# Data Download

The purpose of this notebook is to download data from The National Map, using the TNM Rest API. API Documentation [available here](https://tnmaccess.nationalmap.gov/api/v1/docs). A more comphensive dataset documentation is [available here](../../docs/Dataset.md).

Data downloaded:
- **Watershed Boundary (WBD)**



In [1]:
# Import necessary modules
import requests
import pandas as pd
from pathlib import Path
import json
import sys
import os

In [2]:
# Base path
project_base_path = Path.cwd().parent.parent

In [3]:
# Add src to system path 
sys.path.append(str(project_base_path / 'src'))

# import modules
from dataDownload.download import download

## Watershed Boundary Dataset (WBD)

Let's start by fetching all available Watershed Boundary Dataset and look for the one with resolution that fits the objective of this study.

In [4]:
# Load the bbox of the neighboring New York state
neighboring_ny_state_bbox_path =  project_base_path / 'data' / 'other' / 'ny_neighboring_bbox.json'
with open(neighboring_ny_state_bbox_path, 'r') as f:
    neighboring_ny_state_bbox_dict = json.load(f)

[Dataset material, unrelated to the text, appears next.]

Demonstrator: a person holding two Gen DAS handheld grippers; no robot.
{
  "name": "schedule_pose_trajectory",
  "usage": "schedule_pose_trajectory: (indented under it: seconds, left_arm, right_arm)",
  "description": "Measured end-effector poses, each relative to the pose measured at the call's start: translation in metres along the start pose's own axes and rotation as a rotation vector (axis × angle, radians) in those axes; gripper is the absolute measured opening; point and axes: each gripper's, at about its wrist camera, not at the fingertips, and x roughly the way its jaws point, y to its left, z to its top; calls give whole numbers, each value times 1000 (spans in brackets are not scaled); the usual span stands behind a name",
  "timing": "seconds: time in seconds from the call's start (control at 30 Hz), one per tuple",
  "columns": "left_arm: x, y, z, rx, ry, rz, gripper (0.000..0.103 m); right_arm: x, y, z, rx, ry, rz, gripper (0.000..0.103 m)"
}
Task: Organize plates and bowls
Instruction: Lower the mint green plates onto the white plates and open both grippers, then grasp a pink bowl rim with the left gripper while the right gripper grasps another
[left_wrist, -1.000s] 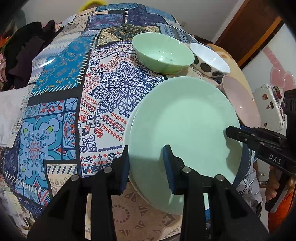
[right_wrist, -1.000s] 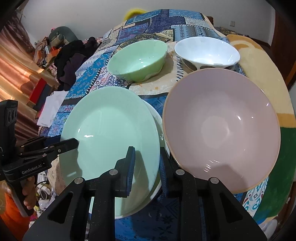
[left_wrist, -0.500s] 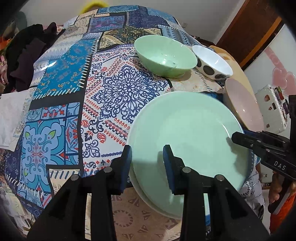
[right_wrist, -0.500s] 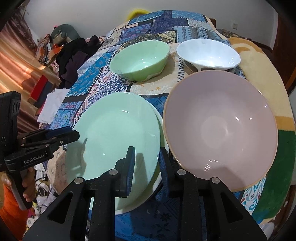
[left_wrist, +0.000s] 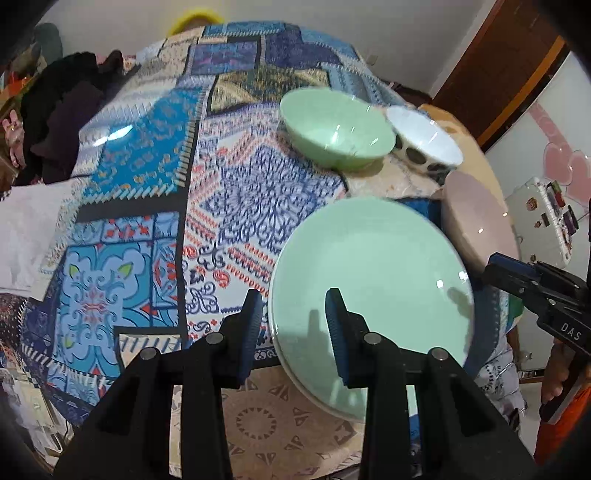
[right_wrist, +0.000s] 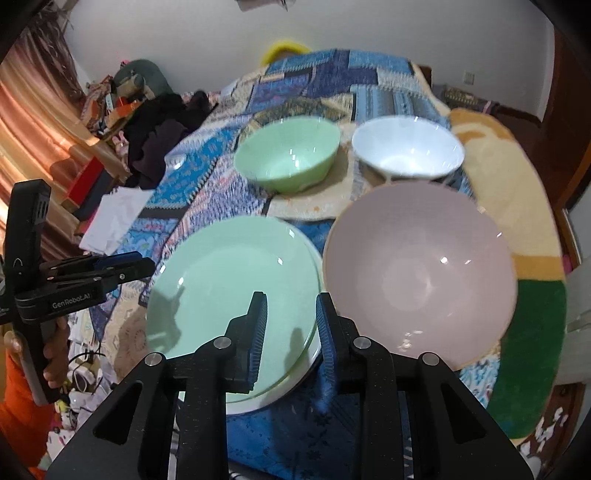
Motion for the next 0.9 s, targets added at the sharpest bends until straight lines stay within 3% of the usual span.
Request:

corners = ['bottom_left', 'bottom_right', 'top_right', 'top_left']
pairs = [f"{neighboring_ny_state_bbox_dict[corner][0]} {neighboring_ny_state_bbox_dict[corner][1]}" for corner in corners]
bbox = ",".join(pairs)

# Define the base URL for the TNM API
base_url = "https://tnmaccess.nationalmap.gov/api/v1/"

# Define parameters for the API request to query available datasets
params = {
    "polygon": bbox, # Sepcify the area to seach for
    "datasets": "National Watershed Boundary Dataset (WBD)",  # Specify Watershed Boundary Dataset
    "outputFormat": "JSON"  # Specify JSON output
}

# Send a GET request to the API
response = requests.get(base_url + "products", params=params)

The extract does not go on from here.